- BRIEF
Each line of the material should be set down exactly. Pictures are not part of the copy.

- DATA BLOCK
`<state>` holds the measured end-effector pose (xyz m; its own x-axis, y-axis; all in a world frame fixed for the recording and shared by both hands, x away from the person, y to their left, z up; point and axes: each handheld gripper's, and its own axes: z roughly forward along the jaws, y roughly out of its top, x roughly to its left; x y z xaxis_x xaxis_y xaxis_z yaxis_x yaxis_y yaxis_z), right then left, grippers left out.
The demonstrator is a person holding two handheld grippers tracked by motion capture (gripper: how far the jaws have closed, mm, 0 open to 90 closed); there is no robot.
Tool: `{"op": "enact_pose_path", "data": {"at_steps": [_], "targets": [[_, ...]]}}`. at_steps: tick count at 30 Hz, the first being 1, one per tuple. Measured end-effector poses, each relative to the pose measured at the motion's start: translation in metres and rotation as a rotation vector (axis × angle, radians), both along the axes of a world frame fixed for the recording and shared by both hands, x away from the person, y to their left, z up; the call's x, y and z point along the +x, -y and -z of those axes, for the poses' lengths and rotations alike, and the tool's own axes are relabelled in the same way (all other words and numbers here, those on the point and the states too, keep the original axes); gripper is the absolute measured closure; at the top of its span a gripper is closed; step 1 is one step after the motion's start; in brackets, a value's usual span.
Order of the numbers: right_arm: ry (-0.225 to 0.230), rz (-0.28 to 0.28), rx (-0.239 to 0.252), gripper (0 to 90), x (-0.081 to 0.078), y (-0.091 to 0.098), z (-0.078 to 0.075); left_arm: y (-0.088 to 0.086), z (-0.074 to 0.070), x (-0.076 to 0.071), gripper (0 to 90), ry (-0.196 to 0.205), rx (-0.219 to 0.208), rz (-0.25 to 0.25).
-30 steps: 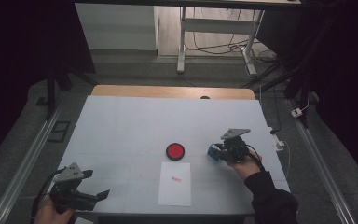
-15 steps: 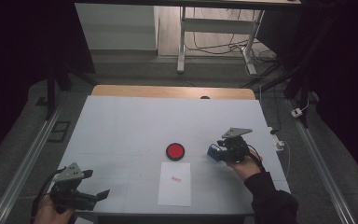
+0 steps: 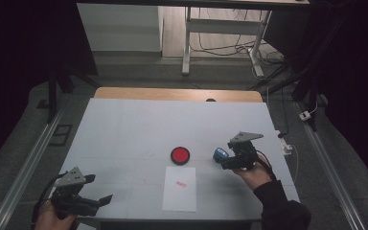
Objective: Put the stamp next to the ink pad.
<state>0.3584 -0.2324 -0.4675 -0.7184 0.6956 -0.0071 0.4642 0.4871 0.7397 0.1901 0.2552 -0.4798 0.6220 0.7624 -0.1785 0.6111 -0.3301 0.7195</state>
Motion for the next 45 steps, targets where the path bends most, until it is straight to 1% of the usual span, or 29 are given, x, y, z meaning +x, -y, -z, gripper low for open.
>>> {"op": "enact_pose_path", "data": {"at_steps": [2,6,8,10,14,16,17,21,23,25,30,39,42,45], "targets": [[0.008,0.005,0.023,16.9,-0.003,0.0,-0.002,0.0,0.0,0.0,3.6,0.0,0.001,0.0],[0.015,0.019,0.046,11.1,-0.01,0.001,-0.006,0.0,0.0,0.0,3.6,0.001,0.003,0.0],[0.008,0.024,0.045,8.4,-0.014,0.002,-0.007,0.0,0.0,0.0,3.6,0.0,0.002,0.001],[0.005,0.04,0.033,5.2,-0.018,0.004,-0.008,0.0,0.0,0.0,3.6,0.0,0.002,0.001],[-0.014,0.063,0.066,1.5,-0.025,0.009,-0.01,0.0,0.0,0.0,3.6,-0.001,0.003,0.002],[-0.017,0.069,0.066,0.9,-0.029,0.011,-0.012,0.001,0.0,0.0,3.6,-0.002,0.003,0.002],[-0.02,0.063,0.073,0.3,-0.031,0.013,-0.012,0.001,0.0,0.0,3.6,-0.002,0.003,0.002],[0.006,0.077,0.082,0.0,-0.042,0.015,-0.014,0.001,0.0,0.0,3.6,-0.001,0.003,0.002],[0.012,0.072,0.08,0.0,-0.047,0.018,-0.016,0.001,0.0,0.0,3.5,-0.001,0.004,0.002],[0.024,0.078,0.075,0.0,-0.053,0.02,-0.017,0.001,0.0,0.0,3.5,-0.001,0.004,0.002],[0.036,0.089,0.081,0.0,-0.067,0.026,-0.019,0.0,0.0,0.0,3.1,-0.003,0.0,0.0],[0.037,0.125,0.097,0.0,-0.089,0.039,-0.02,0.0,0.0,0.0,2.6,-0.003,0.0,-0.004],[0.04,0.137,0.095,0.0,-0.096,0.044,-0.02,0.0,0.0,0.0,2.5,-0.002,-0.001,-0.004],[0.029,0.147,0.088,0.0,-0.102,0.049,-0.019,0.0,0.0,0.0,2.1,-0.002,-0.001,-0.005]]}}
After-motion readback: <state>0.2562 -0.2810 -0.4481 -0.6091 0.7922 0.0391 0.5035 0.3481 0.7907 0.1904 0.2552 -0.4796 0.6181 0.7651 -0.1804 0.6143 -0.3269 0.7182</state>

- SOLUTION TO THE EXERCISE
`<state>` holds the measured end-effector pose (xyz m; its own x-axis, y-axis; all in a world frame fixed for the recording and shared by both hands, x away from the person, y to their left, z up; point and axes: each handheld gripper's, and its own axes: z roughly forward along the jaws, y roughly out of its top, x roughly to its left; x y z xaxis_x xaxis_y xaxis_z yaxis_x yaxis_y yaxis_z), right then left, grippers left out.
The demonstrator is a person holding two handheld grippers tracked by motion capture (gripper: how far the jaws have closed, mm, 0 open to 90 closed); there is no robot.
Tool: `{"op": "enact_pose_path", "data": {"at_steps": [_], "targets": [[_, ...]]}}`. at_steps: tick count at 30 Hz, the first being 1, one per tuple. Measured end-effector poses, each relative to the pose measured at the motion's start: translation in metres and rotation as a rotation vector (axis × angle, radians), both along the axes of a world frame fixed for the recording and shared by both hands, x away from the person, y to their left, z up; the call's x, y and z point along the +x, -y and -z of those axes, for the poses' lengths and rotations alike, and the tool's own axes are relabelled in the same way (all other words and numbers here, those on the point and the states too, keep the original axes); gripper is the absolute measured closure; at the top of its span a gripper is closed; step 1 is one step after the motion's start; in brackets, a value's usual span.
Order of the numbers: right_arm: ry (-0.225 to 0.230), rz (-0.28 to 0.28), rx (-0.239 to 0.252), gripper (0 to 90), x (-0.081 to 0.078), y (-0.091 to 0.098), z (-0.078 to 0.075); left_arm: y (-0.088 to 0.086), z (-0.074 to 0.070), x (-0.076 to 0.071), gripper (0 to 90), ry (-0.196 to 0.205), rx (-0.219 to 0.208), rz (-0.25 to 0.25).
-30 steps: 
-15 steps: 
+0 steps: 
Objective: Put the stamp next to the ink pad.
<state>0.3584 -0.2324 -0.4675 -0.7184 0.6956 -0.0071 0.4642 0.4871 0.7397 0.1901 0.2552 -0.4798 0.6220 0.7624 -0.1785 0.6111 -0.3301 0.7195</state>
Motion for the next 45 steps, targets where the path bends most, until it is straight to 1% of the usual span, or 29 are given, x, y, z meaning +x, -y, -z, gripper low for open.
>>> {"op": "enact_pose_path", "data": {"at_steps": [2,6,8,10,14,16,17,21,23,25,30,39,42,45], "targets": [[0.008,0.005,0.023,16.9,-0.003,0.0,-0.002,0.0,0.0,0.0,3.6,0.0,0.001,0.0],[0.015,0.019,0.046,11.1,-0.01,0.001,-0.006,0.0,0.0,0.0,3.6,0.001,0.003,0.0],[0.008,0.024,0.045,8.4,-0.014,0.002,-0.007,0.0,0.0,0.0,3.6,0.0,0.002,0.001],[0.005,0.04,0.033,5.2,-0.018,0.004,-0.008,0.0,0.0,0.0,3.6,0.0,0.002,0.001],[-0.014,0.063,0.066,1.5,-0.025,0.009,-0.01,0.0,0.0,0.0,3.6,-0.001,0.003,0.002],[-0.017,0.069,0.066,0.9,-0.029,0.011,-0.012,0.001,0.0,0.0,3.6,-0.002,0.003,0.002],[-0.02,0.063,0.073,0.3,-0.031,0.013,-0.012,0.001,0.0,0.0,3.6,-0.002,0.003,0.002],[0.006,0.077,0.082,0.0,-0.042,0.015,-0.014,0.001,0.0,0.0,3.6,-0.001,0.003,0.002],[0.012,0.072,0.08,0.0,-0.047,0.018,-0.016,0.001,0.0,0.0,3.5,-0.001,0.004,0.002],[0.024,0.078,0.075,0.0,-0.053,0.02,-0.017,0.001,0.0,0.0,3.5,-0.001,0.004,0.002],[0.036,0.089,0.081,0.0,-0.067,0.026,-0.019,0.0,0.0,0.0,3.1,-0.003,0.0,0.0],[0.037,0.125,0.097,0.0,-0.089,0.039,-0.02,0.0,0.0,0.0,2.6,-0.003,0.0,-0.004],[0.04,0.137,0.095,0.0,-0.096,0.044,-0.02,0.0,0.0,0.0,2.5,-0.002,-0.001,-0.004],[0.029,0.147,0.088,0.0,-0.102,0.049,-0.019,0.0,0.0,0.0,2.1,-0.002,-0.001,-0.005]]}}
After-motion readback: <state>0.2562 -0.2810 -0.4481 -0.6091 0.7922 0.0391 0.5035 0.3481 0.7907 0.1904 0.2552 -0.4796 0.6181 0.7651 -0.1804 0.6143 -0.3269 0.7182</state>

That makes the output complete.